20 October 2011
Not long ago, I wrote a post on how the NHL should expand their viewing audiences by making the game available to the European fan. I argued that in order to increase the fan base, the game must be available to the general audience. To start the process going, I suggested signing a radio deal with the British Broadcasting Company (BBC) to air live games during the night hours. Apparently, the NHL was already ahead of me.
Today, news broke that the National Hockey League has agreed to a huge European TV deal with a company called Modern Times Group. The new agreement will last for five years and is valued at more than $50 million US dollars. Modern Times Group (or simply MTG) will be broadcasting NHL games in Sweden, Finland, Norway, and Denmark. Apparently the league has also confirmed deals in other parts of the world such as the United Kingdom, Spain, Czech. Republic, Slovakia, Africa, and the Middle East. Making the league internationally known has been a high priority for Gary Bettman and the rest of league officials. These new deals will allow the game to step up to an entirely new level of exposure. Fans' mark of discovery will come in form of pay channels and online streaming services. There will also be some opportunities to see games on free channels.
For those who didn't know, before these deals were struck, ESPN had the distribution rights of the NHL for the international market. Now that ESPN is in the past internationally, the business working relationship has separated even wider than before. In a statement made by John Collins (COO of NHL), the league began to examine the international market once their 10 year deal with NBC was over: "Once we’d concluded our NBC deal we focused on going country-by-country to look for the right partner to serve our fans and broaden the NHL brand internationally".
In 2011 alone, the NHL has secured $2.05 Billion US dollars over the next 10 years in television rights and they will see that number rise if they can sign deals in Russia and Germany.

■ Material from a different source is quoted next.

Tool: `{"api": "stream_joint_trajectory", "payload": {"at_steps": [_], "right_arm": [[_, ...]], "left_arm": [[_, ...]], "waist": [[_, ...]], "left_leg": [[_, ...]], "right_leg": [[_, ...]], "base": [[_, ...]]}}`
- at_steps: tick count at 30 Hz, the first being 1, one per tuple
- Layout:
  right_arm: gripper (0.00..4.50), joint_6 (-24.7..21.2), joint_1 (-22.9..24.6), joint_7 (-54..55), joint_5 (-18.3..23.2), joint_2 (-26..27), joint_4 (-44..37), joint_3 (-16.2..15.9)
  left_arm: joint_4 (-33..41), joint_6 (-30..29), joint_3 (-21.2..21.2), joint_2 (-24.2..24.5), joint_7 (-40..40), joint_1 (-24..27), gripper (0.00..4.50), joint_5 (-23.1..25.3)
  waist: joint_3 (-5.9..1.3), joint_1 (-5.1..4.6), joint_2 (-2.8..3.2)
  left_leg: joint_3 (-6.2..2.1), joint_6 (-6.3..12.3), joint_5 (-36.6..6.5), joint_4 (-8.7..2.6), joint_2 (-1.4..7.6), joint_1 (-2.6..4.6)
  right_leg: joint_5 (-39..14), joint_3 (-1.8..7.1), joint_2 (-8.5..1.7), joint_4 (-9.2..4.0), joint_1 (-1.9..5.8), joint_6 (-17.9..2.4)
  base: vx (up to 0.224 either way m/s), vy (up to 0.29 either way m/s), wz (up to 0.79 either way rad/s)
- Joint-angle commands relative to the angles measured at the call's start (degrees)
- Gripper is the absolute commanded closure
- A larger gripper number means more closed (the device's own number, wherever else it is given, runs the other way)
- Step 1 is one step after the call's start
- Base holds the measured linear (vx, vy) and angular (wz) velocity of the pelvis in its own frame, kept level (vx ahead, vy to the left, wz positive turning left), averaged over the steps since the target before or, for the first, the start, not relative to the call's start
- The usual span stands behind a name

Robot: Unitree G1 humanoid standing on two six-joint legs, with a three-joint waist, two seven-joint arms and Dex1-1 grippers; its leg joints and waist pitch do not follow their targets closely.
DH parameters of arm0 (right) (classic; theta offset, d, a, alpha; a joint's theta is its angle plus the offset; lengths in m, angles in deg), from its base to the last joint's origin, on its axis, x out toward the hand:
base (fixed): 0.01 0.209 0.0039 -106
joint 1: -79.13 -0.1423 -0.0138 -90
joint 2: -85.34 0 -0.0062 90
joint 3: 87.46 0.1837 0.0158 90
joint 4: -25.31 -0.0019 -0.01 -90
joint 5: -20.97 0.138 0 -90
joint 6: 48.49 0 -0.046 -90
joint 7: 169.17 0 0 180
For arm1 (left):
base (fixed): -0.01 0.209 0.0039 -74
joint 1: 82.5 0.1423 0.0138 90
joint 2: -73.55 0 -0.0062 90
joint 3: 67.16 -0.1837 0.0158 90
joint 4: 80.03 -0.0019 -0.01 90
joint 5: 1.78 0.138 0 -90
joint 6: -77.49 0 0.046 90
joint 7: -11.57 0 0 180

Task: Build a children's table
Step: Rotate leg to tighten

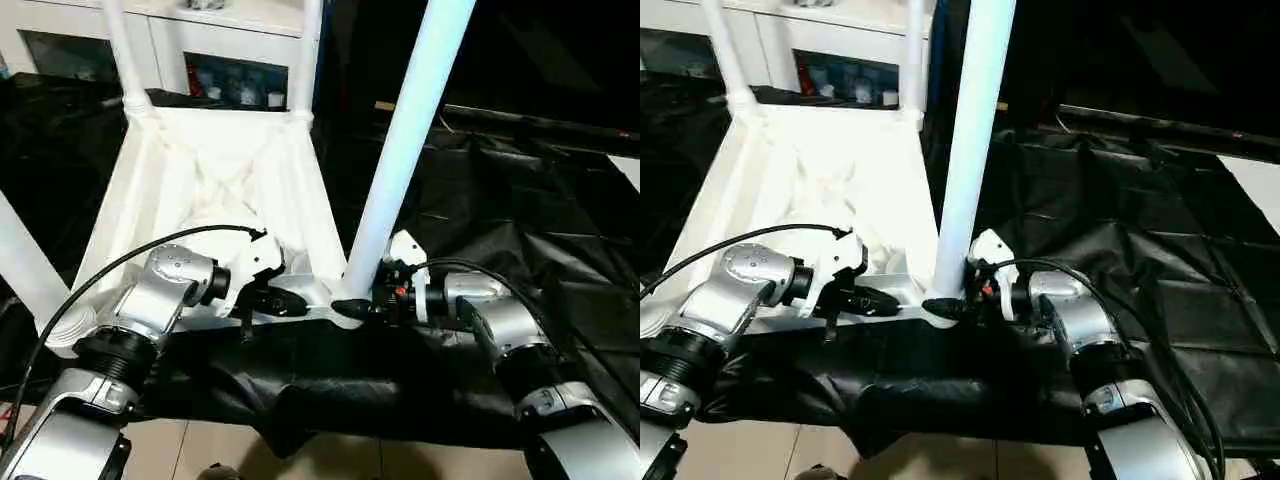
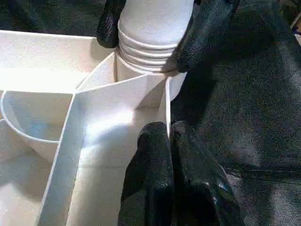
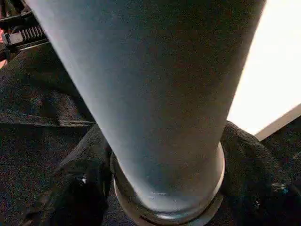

If you follow rumors, you'll know that those two countries are next and deals are close to being made. One would think that the only other market the NHL might target would be the Asian markets. Japan could be a short term target but I doubt that any other country would of interest to the league at this point.
Bottom Line - What does this all mean?
To sum it all up, this means that the NHL has finally broken into Europe for the long run. While starting the season in Europe has its benefits in generating excitement, broadcasting the North American game will do wonders. The league will able to showcase talent before they select their teams to send over. If the league finds these new ventures successful, don't be surprised if they can generate 150 million to 200 million in the following TV deal. However, all of the news today could be severely damaged if the CBA negotiations turn south after the 2011-2012 season.